::: Data shown :::
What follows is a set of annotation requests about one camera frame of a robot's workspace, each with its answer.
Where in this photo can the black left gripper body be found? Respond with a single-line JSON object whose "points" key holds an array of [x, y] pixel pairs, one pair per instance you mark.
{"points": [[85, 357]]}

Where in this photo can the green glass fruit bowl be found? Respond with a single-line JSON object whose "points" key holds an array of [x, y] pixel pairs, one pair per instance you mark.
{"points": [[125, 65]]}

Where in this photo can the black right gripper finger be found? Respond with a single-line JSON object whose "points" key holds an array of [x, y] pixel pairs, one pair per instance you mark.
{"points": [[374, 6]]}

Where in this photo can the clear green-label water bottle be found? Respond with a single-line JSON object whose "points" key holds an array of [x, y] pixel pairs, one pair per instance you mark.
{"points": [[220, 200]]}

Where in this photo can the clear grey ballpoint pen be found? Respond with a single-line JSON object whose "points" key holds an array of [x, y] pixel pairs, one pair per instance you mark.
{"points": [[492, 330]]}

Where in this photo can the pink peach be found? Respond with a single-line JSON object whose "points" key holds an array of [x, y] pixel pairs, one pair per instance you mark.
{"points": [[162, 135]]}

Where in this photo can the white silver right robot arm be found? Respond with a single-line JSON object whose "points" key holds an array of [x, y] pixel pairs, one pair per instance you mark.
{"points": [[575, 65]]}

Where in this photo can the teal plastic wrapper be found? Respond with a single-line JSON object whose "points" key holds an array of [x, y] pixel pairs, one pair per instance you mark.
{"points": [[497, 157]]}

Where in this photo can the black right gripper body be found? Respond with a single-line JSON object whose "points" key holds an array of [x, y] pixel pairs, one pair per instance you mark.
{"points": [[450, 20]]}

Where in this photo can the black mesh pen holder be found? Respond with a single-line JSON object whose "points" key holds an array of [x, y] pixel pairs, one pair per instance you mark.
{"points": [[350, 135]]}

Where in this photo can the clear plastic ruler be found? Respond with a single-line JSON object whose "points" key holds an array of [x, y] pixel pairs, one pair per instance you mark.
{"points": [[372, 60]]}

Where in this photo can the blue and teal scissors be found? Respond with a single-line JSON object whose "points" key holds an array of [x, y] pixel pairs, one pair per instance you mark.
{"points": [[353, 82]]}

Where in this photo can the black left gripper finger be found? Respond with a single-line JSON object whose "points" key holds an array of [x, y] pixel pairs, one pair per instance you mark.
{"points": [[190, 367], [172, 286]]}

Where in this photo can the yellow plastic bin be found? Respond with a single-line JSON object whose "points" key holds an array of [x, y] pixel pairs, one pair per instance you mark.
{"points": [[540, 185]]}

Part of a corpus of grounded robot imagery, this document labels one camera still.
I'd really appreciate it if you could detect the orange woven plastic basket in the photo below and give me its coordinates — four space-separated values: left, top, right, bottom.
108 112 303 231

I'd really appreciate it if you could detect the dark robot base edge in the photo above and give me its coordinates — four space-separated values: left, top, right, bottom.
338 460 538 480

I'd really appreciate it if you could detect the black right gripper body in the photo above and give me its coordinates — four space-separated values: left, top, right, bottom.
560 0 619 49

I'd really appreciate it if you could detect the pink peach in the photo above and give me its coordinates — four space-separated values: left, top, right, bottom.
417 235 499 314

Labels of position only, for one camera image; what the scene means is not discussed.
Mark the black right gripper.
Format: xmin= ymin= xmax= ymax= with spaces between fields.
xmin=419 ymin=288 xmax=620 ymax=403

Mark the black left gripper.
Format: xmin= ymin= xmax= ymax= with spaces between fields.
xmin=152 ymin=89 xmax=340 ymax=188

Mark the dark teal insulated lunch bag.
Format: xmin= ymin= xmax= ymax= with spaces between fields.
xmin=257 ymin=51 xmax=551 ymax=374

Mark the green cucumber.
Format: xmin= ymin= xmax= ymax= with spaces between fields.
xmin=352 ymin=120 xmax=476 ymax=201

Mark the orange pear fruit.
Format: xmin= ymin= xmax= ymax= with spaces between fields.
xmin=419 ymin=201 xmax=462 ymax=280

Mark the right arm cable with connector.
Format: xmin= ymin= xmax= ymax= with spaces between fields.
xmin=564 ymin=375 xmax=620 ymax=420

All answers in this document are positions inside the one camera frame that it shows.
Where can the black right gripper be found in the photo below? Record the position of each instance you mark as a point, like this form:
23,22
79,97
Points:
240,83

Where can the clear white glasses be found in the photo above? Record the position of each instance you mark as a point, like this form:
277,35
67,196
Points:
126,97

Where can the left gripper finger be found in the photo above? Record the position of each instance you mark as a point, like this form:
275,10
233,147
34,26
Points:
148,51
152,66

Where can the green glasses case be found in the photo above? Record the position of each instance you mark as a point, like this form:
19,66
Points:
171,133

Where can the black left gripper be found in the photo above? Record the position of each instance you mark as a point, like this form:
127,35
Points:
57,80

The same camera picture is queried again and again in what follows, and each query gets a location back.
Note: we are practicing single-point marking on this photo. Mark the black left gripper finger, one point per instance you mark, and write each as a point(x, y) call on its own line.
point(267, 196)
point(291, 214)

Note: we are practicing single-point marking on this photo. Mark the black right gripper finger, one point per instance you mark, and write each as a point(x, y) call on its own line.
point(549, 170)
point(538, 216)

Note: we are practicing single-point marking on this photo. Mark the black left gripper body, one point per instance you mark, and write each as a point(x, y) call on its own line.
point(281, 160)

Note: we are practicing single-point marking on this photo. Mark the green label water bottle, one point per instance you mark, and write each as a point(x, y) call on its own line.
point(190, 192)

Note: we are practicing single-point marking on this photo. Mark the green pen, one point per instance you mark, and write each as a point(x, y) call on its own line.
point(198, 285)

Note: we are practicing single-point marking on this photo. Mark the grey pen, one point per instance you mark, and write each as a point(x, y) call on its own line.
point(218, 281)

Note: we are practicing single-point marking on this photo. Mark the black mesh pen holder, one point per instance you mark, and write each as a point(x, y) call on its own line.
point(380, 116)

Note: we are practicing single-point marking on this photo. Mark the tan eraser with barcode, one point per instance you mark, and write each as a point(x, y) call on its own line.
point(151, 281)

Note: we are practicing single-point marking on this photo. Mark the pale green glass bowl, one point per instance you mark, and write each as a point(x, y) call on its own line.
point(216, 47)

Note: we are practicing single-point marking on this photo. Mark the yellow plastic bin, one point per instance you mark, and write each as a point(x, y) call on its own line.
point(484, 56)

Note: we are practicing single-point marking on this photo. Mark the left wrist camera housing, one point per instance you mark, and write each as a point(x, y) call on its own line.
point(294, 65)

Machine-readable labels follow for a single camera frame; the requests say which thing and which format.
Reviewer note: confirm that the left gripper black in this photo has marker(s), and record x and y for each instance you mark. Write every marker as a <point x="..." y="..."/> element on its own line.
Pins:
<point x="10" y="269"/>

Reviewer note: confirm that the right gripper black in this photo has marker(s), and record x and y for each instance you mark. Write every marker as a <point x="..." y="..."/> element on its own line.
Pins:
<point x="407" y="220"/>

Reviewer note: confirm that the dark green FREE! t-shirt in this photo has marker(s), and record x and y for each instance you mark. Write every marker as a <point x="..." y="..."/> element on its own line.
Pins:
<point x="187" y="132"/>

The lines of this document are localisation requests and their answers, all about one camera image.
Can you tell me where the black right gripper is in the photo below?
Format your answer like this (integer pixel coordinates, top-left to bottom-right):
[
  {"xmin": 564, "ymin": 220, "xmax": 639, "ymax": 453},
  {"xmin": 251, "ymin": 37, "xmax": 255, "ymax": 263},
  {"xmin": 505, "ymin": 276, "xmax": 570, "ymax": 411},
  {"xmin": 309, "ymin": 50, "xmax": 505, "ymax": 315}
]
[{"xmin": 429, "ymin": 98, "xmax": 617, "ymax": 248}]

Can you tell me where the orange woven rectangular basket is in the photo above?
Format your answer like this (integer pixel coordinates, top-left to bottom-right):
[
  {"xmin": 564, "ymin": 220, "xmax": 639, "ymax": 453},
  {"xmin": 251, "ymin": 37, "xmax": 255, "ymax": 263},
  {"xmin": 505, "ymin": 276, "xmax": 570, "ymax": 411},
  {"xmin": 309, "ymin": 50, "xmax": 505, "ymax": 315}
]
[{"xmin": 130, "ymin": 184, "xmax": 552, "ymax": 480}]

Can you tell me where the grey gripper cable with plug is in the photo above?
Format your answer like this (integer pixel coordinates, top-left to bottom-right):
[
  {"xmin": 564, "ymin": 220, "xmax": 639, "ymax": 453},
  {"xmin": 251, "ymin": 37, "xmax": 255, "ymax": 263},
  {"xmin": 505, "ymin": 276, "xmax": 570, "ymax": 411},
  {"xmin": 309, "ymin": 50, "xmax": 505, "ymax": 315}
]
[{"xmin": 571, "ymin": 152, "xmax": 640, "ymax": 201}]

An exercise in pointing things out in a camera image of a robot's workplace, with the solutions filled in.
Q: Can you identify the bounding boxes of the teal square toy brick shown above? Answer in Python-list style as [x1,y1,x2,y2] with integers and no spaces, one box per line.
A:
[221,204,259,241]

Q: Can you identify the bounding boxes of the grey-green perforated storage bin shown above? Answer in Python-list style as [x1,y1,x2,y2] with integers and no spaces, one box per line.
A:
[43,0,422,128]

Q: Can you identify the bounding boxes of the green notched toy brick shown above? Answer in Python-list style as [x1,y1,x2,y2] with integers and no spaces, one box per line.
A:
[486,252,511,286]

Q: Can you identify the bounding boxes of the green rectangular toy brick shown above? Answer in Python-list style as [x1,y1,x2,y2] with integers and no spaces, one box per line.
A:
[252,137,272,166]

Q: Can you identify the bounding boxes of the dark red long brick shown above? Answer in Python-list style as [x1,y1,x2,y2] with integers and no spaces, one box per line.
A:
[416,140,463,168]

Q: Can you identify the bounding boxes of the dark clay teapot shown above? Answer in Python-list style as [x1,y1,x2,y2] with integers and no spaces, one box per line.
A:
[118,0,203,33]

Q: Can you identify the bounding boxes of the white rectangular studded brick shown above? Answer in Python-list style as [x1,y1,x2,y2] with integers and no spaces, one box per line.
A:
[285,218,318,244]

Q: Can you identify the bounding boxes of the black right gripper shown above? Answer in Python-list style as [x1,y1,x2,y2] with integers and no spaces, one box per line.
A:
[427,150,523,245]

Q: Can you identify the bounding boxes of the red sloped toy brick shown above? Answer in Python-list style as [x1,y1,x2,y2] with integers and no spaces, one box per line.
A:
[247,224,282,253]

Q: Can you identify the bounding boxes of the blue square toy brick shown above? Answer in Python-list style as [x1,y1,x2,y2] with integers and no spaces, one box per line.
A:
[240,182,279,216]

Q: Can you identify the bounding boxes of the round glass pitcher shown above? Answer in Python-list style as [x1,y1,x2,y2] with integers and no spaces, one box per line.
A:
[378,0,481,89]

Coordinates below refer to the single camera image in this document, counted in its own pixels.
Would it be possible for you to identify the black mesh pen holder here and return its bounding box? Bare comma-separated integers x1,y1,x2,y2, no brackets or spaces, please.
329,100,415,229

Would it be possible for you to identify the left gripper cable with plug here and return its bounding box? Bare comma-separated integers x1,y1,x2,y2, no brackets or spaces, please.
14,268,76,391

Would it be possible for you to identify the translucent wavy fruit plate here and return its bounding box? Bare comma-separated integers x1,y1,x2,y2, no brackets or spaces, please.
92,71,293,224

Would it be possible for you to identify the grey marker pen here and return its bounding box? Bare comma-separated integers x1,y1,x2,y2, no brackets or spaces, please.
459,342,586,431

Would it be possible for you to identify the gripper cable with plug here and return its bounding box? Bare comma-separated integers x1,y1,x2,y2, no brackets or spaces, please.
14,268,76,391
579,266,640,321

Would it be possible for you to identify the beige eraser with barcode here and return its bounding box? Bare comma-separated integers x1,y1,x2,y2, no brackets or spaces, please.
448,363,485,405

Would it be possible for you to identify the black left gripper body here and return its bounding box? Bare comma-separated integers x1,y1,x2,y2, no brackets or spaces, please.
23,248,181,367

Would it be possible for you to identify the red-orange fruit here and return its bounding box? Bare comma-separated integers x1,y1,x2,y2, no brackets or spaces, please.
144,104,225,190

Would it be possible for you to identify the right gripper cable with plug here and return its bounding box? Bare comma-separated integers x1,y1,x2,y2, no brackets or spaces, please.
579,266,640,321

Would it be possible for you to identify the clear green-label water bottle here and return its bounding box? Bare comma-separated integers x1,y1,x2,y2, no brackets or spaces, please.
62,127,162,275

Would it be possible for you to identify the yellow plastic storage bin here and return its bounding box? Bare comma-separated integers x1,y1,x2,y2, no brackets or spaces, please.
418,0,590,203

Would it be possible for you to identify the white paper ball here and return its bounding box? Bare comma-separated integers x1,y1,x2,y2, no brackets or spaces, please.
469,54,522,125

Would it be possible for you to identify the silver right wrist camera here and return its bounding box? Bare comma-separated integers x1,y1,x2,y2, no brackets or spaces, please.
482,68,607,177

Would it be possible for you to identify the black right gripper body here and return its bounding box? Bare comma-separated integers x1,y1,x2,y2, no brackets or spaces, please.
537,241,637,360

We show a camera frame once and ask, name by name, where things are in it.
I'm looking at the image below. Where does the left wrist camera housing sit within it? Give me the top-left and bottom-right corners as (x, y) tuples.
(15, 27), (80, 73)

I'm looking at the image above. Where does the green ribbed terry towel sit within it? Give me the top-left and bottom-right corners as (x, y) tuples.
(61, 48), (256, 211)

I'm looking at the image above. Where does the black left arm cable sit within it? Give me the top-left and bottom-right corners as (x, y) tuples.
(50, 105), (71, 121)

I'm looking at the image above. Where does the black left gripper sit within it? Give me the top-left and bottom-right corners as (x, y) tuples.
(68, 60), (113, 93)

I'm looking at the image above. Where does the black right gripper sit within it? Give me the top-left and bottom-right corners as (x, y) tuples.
:::
**Task brief**
Only the lines from the one bearing "Would it be possible for you to identify the white" to the end of the material belong in the answer; set them down verbatim.

**Task response**
Would it be possible for you to identify the white paper ball here and return its bounding box? Bare comma-separated integers x1,y1,x2,y2, no brackets or spaces, please.
469,54,522,125

Would it be possible for you to identify the silver right wrist camera here and return its bounding box? Bare comma-separated integers x1,y1,x2,y2, no brackets or spaces, please.
482,68,607,177

Would it be possible for you to identify the black right gripper body here and return its bounding box? Bare comma-separated integers x1,y1,x2,y2, no brackets or spaces, please.
537,241,637,360

We show a camera frame once and ask, name by name, where things are in it.
I'm looking at the image below. Where does the left wrist camera housing sit within it? Give me the top-left and bottom-right corners as (x, y) tuples.
(15, 27), (80, 73)

I'm looking at the image above. Where does the green ribbed terry towel sit within it? Give me the top-left and bottom-right corners as (x, y) tuples.
(61, 48), (256, 211)

I'm looking at the image above. Where does the black left arm cable sit within it? Give me the top-left and bottom-right corners as (x, y) tuples.
(50, 105), (71, 121)

I'm looking at the image above. Where does the black left gripper sit within it? Give me the top-left and bottom-right corners as (x, y) tuples.
(68, 60), (113, 93)

I'm looking at the image above. Where does the black right gripper sit within it? Give me the top-left and bottom-right corners as (x, y) tuples.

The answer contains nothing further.